7 myths about marriage

It has long passed the times when girls grow up with dreams of marrying a handsome prince and don't have to worry about things longer throughout their lives. Men no longer pursue a figure of the wife and mother who is perfect for her children ...


It has long passed the times when the girls grow up with a dream of marrying a handsome prince and then don't have to worry about things longer throughout their lives. Men no longer pursue the perfect wife and mother's figure for their children. Okay, some may still be, but a common trend is about building a happy and balanced relationship with the person you love. But we are still affected by a lot of misconceptions about what it feels and the event is a happy relationship. Books, romantic comedies and TV shows also did not help to build an adequate idea of ​​what marriage was. Now you can find more constructive ideas on social media because people always share real experiences and things that have been successful for them. So, here's 7 myths about marriages that must be forgotten if you want to be happy with the most important people in your life.

Myth # 1: Marriage will improve many things

Wrong, good girls and men, marriage is not the main solution for all suffering, depression and loneliness from your soul. If you have had one of them before building a relationship and have not fixed it, rest assured that they will reappear later on. Happiness or unhappiness You will not, I repeat, will never depend on external factors, which may be a husband, money or a beautiful house with a white fence. Many people have that and they are still miserable! Delivered before the causes of things that make you unhappy, use the service of a therapist (marriage consultant) if you need it and change into a happy person, who even becomes more shining in a marriage with lovers.

Myth # 2: He must be your good friend

Now, this is just a delusion that has spread some people as the number one truth. All relations have a difference. Your husband / wife may be the type of person who looks like you understand, but it all depends on how you are undergoing relations. Some pairs may be more romantic, others tend to create a little drama and no rules say you have to run to a partner with all the problems you have. That's the point of good friend! You know, they are there for a reason. Chat with your female friend about a bad day at work, by enjoying a cup of coffee, it's important!

Myth # 3: All must be as easy as fairy tales

Well, this is the reality - after you are bound, a real problem arises! A new challenge will appear by itself and you have to deal with him, whatever.
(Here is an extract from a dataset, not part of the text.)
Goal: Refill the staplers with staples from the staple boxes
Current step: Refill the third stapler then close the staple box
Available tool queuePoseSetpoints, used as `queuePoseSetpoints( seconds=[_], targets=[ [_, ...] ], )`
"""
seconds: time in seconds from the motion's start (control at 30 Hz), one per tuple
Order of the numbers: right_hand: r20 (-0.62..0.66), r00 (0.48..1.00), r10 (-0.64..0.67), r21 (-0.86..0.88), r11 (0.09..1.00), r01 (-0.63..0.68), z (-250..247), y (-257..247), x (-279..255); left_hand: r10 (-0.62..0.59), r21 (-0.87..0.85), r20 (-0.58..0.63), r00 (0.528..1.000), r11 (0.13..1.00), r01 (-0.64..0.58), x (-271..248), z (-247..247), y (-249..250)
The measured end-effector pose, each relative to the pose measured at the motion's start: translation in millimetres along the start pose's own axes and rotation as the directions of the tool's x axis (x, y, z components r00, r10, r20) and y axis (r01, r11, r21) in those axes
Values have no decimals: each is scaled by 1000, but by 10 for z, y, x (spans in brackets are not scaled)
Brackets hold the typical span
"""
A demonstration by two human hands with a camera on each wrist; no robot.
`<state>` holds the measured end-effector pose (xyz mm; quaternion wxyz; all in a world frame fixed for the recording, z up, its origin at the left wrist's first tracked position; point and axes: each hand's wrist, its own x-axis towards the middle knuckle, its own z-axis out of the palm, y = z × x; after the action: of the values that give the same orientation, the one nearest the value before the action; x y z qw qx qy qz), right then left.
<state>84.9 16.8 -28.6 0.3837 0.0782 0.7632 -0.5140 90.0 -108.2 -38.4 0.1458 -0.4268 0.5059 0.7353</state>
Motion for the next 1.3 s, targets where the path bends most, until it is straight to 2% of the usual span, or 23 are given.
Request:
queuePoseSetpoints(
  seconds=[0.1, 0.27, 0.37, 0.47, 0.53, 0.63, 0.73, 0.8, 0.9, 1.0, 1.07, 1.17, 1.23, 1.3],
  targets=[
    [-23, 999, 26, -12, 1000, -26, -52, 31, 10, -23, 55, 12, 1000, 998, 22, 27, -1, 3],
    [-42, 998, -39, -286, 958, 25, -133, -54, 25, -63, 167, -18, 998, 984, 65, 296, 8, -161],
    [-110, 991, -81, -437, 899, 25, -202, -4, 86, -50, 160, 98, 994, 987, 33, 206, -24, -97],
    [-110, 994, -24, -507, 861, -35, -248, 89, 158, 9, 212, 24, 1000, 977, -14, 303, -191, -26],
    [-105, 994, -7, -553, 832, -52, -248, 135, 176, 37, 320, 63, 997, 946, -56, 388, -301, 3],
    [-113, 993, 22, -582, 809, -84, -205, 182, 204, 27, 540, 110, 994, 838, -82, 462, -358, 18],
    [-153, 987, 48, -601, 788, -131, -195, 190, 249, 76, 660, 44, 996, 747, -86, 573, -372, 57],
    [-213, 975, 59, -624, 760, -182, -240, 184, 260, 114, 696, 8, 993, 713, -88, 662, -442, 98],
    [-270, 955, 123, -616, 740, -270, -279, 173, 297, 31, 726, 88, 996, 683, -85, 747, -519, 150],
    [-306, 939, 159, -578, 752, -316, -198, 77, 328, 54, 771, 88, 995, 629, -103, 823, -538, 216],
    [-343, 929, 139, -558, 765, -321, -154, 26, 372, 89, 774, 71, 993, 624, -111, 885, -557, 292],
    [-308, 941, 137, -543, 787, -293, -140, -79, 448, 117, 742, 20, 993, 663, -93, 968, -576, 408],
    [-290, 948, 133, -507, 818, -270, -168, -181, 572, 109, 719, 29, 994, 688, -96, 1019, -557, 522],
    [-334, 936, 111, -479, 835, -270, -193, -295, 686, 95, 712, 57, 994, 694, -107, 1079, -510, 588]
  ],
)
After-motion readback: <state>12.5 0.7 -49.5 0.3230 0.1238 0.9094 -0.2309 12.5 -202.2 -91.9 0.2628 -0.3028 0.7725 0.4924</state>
A relation requires hard work, even in the happiest relations. It thinks that marriage is an easy process will only make you and your husband get a problem. Make sure that you understand your responsibilities and enjoy that trip!

Myth # 4: No conflict will not appear

Instead my good friend, conflict is an essential part of marriage or all forms of significant relations. Happy couples in healthy relationships will undergo conflict to solve problems, share opinions and find things that are really important for them. If you avoid conflict, pressing your feelings or naively thinks that your partner has no complaints, your relations will end with a disaster. Prahara will appear, sooner or later! The most important thing is to find similarities and reach some consensus that will satisfy both individuals at once. Then your new relation will develop.

Myth # 5: You have to do everything together, share every experience

It turns out this is a dangerous thing because in the phaseawal a relationship (or marriage), there is a moment in which both only want to be together 24/7 (24 hours, 7 days a week), share not only leisure, but also all hobbies and activities with friends. Living it like it will be roasted for a while, but then one of you will need a pause and it's a natural thing. Take time for Andasendiri, spend the afternoon with your favorite friends or books - all of them are important for your happiness. Marriage does not make you both really blend, on the contrary, each of you remains an individual who has a variety of needs, dreams and interests themselves.

Myth # 6: Sacrificing all the time will produce a happy marriage

While a little sacrifice in one thing is done by both sides will strengthen the relation, sacrificing all the time is the worst thing you can do for a marriage. If you ignore your personal limitation and hide the various suffering and pressure from the couple, you can slowly become very unhappy that the end is not possible to maintain relations. Openness and awards for the boundaries of each person are essential for building a happy marriage. You must open each felt uncomfortable, discuss solutions that enable your partner and do the same forever every time you find a problem. Be patient with each other and still deliver the trance.

Myth # 7: Stress will damage your marriage

There are various types of stress and everything is dangerous for marriage. Sometimes stress releases a creative potential that without it will not be available (such as a decision to stop working and do the things that you are at most). A decision to move the city or country can also cause stress, just as the process in deciding to have children or not. Avoiding full pressure situations will not save you from it, then it is better to prepare for themselves and use them to achieve the best potential of you. It can be concluded that long-term stress conditions must be addressed immediately because they will affect your physical and psychological health at once.